Work instructions: Below are records. Copy every line with "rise" in it.
*** Available data ***
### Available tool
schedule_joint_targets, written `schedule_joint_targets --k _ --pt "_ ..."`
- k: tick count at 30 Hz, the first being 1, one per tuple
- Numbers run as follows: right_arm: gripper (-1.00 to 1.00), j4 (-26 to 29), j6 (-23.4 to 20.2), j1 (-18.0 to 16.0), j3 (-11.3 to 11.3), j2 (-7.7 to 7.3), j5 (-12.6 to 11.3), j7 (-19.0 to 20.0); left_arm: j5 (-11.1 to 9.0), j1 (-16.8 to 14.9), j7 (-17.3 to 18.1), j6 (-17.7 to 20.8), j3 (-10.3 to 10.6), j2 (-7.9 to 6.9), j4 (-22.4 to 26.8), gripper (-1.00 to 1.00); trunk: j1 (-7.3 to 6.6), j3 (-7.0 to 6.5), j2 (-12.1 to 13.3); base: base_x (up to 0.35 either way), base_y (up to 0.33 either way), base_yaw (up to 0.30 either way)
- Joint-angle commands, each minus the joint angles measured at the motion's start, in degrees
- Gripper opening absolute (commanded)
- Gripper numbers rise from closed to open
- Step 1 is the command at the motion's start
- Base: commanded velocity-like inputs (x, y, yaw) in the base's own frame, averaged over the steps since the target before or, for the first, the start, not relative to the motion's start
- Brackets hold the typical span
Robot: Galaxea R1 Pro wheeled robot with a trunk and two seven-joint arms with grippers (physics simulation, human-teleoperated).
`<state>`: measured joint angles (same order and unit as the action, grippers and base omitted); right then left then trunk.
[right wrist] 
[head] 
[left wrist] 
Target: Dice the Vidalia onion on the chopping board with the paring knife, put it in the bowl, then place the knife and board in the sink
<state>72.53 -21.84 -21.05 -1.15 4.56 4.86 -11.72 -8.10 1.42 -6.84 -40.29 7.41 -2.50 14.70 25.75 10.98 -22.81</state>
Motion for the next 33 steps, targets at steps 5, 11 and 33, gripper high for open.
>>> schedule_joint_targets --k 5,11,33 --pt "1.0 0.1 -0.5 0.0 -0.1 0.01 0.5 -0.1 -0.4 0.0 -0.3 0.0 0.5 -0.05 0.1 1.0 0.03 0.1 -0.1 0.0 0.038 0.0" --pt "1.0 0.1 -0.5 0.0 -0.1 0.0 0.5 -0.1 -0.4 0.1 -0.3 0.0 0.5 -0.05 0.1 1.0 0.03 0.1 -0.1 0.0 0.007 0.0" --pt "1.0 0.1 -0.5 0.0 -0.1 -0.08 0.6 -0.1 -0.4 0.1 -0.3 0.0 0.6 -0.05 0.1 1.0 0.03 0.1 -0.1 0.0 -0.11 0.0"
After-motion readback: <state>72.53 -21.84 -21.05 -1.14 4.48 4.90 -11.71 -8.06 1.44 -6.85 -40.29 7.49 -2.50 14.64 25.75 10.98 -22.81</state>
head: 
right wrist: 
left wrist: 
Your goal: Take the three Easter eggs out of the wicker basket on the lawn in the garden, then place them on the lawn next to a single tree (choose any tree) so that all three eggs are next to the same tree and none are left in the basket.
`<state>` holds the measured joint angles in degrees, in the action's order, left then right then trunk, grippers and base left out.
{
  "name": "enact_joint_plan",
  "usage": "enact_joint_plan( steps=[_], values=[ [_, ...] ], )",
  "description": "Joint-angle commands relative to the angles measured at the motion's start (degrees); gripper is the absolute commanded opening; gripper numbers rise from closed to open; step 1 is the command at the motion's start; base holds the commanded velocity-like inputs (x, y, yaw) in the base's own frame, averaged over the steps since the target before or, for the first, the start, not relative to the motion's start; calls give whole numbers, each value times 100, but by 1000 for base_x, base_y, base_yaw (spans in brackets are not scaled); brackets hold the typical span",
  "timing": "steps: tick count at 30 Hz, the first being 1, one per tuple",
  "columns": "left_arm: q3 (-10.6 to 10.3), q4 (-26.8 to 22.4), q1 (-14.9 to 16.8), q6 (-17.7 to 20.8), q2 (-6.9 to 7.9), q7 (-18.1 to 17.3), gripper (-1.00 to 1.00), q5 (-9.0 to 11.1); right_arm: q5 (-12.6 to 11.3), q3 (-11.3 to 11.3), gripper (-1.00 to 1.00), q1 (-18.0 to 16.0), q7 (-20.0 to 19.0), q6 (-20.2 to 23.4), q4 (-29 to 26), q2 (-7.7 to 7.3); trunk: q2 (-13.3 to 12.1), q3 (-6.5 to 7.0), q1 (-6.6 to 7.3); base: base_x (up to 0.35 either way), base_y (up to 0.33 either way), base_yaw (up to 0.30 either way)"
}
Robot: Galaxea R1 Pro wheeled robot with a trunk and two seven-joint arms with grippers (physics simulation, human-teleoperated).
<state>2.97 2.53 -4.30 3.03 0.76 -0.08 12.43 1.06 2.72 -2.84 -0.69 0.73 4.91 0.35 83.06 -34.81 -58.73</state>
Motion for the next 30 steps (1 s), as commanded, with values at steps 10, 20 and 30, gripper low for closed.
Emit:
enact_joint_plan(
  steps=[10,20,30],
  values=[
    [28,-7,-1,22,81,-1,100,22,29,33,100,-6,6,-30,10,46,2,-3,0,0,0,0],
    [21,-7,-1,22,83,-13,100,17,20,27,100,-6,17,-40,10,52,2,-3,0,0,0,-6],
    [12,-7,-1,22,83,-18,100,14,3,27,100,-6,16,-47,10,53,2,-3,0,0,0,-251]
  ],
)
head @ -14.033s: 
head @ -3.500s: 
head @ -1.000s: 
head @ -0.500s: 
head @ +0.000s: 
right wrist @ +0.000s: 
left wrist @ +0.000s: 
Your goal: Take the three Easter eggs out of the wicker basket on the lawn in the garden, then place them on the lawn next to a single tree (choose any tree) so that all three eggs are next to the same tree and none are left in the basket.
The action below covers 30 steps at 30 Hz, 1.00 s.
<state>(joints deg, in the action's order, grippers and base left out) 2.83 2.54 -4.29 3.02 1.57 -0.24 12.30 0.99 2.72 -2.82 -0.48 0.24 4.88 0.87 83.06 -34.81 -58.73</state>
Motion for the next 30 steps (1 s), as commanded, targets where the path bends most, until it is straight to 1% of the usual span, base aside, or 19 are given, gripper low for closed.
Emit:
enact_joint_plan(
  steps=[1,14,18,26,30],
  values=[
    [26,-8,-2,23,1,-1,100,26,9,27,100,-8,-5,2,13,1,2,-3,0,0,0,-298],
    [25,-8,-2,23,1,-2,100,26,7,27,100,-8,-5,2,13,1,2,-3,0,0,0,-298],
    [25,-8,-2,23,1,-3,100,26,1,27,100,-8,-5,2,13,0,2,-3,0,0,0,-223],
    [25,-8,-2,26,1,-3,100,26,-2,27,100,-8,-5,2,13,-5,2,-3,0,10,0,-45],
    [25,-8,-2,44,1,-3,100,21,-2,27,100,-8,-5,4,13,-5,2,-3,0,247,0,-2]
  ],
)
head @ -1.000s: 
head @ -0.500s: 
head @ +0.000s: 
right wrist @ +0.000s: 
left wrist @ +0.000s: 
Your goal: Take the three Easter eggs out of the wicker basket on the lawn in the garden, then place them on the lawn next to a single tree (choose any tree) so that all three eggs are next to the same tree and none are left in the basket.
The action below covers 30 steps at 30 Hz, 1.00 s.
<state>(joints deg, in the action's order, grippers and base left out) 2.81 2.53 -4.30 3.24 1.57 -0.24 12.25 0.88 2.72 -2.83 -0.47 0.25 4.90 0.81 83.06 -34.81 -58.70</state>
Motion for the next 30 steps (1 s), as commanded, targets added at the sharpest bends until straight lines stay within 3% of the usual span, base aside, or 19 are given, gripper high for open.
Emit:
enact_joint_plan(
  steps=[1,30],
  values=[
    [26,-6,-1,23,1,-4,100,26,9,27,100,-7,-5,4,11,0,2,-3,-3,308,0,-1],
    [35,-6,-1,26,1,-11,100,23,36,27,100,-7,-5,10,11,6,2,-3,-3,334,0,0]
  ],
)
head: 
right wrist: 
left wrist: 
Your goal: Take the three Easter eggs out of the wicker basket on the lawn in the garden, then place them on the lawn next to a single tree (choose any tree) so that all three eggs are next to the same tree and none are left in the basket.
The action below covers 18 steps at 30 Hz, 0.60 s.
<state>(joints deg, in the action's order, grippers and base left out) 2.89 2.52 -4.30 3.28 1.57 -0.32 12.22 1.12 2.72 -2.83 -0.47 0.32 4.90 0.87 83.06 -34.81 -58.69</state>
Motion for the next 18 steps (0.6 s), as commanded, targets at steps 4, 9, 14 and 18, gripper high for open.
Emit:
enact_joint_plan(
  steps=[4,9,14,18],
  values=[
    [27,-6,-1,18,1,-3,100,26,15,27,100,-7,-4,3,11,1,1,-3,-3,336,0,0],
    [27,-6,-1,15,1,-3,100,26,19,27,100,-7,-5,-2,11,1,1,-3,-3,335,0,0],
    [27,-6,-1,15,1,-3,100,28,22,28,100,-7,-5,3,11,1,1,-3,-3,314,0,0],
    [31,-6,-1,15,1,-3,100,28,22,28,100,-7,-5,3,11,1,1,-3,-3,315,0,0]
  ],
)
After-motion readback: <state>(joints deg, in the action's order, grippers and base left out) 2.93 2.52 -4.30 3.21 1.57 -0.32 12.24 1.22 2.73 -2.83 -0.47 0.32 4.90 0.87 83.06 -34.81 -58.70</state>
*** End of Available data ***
Exercise response:
- Gripper numbers rise from closed to open
  "description": "Joint-angle commands relative to the angles measured at the motion's start (degrees); gripper is the absolute commanded opening; gripper numbers rise from closed to open; step 1 is the command at the motion's start; base holds the commanded velocity-like inputs (x, y, yaw) in the base's own frame, averaged over the steps since the target before or, for the first, the start, not relative to the motion's start; calls give whole numbers, each value times 100, but by 1000 for base_x, base_y, base_yaw (spans in brackets are not scaled); brackets hold the typical span",

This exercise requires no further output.